- Born: February 7, 1966 (age 60)
- Occupations: Film producer, entertainment executive
- Notable work: Monster
- Spouse: Stacy Rukeyser ​(m. 2010)​

= Clark Peterson =

American film producer (born 1966)

Clark Peterson (born February 7, 1966) is an American film producer and entertainment executive. He produced the Academy Award-winning film Monster, starring Charlize Theron, and has created and produced a wide variety of award-winning films, documentaries, and television movies. He is also a member of the Academy of Motion Picture Arts and Sciences.

==Life and career==
A graduate of Stanford University, Peterson began his career working in script development and film production for producer Roger Corman before later joining Walt Disney Studios as an executive and going on to serve as a senior executive at several independent film companies. Peterson continues to develop and produce as a Partner and Managing Director of Remstar Studios, a production company and fund based in Los Angeles and Montreal.

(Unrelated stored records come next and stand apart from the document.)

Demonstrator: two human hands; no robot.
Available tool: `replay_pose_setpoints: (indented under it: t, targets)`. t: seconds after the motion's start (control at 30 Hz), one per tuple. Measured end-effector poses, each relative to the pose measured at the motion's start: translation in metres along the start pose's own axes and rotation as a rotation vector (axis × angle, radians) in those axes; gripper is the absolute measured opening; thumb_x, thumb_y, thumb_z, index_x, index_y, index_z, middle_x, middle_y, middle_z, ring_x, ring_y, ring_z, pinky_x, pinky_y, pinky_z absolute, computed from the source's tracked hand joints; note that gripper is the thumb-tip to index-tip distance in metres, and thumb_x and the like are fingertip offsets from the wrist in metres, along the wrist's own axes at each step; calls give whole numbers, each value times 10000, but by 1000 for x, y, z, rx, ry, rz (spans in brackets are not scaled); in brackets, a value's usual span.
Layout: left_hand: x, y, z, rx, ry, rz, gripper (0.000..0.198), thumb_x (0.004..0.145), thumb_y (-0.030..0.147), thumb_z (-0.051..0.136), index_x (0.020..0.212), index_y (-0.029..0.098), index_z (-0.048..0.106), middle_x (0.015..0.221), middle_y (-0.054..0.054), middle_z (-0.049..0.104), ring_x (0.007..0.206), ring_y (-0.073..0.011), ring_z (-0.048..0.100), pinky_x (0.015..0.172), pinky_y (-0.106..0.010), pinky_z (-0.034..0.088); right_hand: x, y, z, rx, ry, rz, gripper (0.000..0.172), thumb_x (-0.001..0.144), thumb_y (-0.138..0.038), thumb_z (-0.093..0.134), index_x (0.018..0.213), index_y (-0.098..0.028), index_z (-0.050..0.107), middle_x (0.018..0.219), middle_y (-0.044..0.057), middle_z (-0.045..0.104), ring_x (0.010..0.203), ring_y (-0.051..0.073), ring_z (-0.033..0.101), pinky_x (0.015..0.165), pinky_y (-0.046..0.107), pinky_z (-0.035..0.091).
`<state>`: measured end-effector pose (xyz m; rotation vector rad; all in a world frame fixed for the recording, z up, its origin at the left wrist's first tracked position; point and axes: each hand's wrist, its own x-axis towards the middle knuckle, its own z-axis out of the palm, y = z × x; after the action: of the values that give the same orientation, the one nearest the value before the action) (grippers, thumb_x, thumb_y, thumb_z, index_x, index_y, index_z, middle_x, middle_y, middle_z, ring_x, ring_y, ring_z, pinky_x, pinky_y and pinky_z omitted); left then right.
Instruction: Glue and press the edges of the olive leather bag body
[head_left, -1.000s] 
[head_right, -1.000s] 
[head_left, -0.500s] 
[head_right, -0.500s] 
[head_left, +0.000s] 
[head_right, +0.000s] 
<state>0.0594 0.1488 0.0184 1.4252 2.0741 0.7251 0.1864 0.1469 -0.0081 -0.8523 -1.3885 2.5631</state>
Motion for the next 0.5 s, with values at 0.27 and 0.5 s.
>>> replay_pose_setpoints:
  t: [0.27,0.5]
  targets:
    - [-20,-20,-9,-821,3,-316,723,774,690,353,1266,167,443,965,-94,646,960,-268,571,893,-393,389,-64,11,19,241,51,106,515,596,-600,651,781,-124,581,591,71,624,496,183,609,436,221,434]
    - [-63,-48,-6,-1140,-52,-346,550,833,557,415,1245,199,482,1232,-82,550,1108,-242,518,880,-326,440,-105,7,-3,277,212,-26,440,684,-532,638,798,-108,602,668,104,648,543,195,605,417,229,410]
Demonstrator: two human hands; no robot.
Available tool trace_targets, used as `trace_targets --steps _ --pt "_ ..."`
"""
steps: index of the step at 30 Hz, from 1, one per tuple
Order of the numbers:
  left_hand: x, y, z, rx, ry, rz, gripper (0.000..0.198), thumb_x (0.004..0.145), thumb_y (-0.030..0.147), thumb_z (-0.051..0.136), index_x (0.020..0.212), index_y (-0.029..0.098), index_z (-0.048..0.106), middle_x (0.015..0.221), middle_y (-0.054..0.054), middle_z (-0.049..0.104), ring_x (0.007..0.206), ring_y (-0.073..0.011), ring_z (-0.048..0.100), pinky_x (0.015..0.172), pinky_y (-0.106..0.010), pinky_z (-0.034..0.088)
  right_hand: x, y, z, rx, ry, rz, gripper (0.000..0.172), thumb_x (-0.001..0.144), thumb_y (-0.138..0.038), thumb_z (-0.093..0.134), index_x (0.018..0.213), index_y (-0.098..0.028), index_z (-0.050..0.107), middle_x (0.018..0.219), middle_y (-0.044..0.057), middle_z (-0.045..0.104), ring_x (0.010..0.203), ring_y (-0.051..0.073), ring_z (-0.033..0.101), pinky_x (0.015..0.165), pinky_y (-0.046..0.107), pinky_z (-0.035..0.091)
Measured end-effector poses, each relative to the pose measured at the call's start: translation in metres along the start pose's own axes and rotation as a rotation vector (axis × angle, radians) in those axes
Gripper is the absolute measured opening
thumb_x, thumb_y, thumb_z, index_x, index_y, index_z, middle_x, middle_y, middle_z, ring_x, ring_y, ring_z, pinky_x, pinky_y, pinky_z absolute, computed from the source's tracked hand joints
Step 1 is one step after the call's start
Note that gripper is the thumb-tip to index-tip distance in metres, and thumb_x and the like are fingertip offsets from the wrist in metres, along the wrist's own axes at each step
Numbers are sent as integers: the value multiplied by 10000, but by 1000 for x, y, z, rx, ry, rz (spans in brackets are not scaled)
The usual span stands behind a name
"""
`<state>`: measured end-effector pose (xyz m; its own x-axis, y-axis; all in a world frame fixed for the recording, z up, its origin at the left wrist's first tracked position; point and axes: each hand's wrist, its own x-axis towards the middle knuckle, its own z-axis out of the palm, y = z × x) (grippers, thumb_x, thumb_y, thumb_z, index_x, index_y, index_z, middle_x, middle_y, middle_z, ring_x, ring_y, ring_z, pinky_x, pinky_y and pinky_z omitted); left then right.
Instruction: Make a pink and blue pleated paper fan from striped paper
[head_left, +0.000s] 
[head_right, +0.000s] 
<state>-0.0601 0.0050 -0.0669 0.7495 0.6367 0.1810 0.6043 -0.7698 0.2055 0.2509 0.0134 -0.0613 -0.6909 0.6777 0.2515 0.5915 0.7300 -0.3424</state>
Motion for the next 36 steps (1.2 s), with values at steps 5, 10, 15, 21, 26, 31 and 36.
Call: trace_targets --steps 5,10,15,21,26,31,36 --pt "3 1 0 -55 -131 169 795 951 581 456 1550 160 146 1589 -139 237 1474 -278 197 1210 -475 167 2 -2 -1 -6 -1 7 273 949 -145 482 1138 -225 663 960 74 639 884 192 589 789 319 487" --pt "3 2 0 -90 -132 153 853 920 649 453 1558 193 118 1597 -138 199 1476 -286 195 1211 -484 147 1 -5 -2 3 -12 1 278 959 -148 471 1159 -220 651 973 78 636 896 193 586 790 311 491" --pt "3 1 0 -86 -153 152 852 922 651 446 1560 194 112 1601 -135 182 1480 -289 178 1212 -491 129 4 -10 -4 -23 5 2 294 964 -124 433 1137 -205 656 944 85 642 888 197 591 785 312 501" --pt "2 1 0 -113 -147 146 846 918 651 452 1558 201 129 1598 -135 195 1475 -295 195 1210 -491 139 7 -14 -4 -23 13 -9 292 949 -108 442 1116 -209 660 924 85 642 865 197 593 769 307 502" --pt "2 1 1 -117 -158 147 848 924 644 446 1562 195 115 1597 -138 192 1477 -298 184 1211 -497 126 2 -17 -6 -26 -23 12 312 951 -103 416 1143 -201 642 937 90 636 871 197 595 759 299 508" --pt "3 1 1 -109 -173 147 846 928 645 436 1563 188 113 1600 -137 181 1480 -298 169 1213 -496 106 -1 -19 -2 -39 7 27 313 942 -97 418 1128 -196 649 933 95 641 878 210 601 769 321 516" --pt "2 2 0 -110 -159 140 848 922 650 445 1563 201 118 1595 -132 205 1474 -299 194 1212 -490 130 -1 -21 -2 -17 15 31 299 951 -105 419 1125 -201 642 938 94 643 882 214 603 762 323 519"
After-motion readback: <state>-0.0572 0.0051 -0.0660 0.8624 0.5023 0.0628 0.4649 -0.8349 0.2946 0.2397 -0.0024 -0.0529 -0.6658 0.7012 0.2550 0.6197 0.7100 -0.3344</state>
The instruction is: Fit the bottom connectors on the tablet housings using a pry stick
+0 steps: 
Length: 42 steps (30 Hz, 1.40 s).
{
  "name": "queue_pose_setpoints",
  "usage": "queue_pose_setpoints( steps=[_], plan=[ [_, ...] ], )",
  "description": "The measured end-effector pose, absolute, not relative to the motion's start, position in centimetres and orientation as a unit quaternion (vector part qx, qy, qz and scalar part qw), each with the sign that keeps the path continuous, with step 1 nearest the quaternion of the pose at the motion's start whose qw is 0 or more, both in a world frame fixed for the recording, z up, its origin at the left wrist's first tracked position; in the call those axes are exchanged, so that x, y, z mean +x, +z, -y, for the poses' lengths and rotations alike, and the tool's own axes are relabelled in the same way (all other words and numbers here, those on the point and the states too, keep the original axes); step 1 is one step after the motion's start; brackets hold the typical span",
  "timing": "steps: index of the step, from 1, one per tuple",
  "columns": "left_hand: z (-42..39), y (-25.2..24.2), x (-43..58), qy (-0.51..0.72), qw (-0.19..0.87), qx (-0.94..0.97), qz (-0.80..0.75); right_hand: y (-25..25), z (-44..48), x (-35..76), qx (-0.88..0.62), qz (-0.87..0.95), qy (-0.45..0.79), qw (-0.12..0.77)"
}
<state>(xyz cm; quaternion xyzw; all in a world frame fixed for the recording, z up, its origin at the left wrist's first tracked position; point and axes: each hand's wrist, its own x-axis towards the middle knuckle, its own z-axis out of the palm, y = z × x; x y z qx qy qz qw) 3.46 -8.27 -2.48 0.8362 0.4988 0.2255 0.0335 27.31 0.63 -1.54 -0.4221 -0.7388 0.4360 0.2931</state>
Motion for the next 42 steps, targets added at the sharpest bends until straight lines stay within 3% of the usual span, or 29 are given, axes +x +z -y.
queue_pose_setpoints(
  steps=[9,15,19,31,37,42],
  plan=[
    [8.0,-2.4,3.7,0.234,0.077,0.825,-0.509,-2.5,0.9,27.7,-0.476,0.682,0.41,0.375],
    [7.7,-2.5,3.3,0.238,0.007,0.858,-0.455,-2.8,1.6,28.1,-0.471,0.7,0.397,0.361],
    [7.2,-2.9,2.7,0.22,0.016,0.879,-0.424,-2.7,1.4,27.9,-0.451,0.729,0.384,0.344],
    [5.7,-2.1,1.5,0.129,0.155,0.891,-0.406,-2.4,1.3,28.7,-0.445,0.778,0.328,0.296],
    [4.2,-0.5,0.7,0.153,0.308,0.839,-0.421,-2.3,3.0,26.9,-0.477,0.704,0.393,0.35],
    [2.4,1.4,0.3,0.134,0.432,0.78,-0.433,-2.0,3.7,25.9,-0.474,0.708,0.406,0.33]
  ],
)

In recent years, Peterson produced the critically acclaimed and Annie award-nominated Kahlil Gibran's The Prophet directed by Roger Allers and featuring the voices of Liam Neeson and Salma Hayek-Pinault. He produced writer/director Robert Jury's 2019 debut film Working Man, which stars Peter Gerety, Billy Brown, and Academy Award nominee Talia Shire. Richard Roeper of the Chicago Sun-Times noted the film contained "Some of the most powerful acting I've seen in any movie this year," and Pete Hammond of Deadline said the film "defines what smart independent moviemaking is all about." He produced the 2018's comedy Ideal Home, written and directed by Andrew Fleming, and starring Paul Rudd and Steve Coogan, and executive produced the science fiction thriller Replicas, starring Keanu Reeves and Alice Eve. Other projects include Rampart directed by Oren Moverman from a screenplay by James Ellroy and starring Woody Harrelson, Devil's Knot, directed by Atom Egoyan and starring Colin Firth and Reese Witherspoon, and Decoding Annie Parker, starring Helen Hunt, Samantha Morton, and Aaron Paul. Earlier projects include My Date with Drew, Dim Sum Funeral, and East of Havana, a documentary about the Cuban hip-hop scene.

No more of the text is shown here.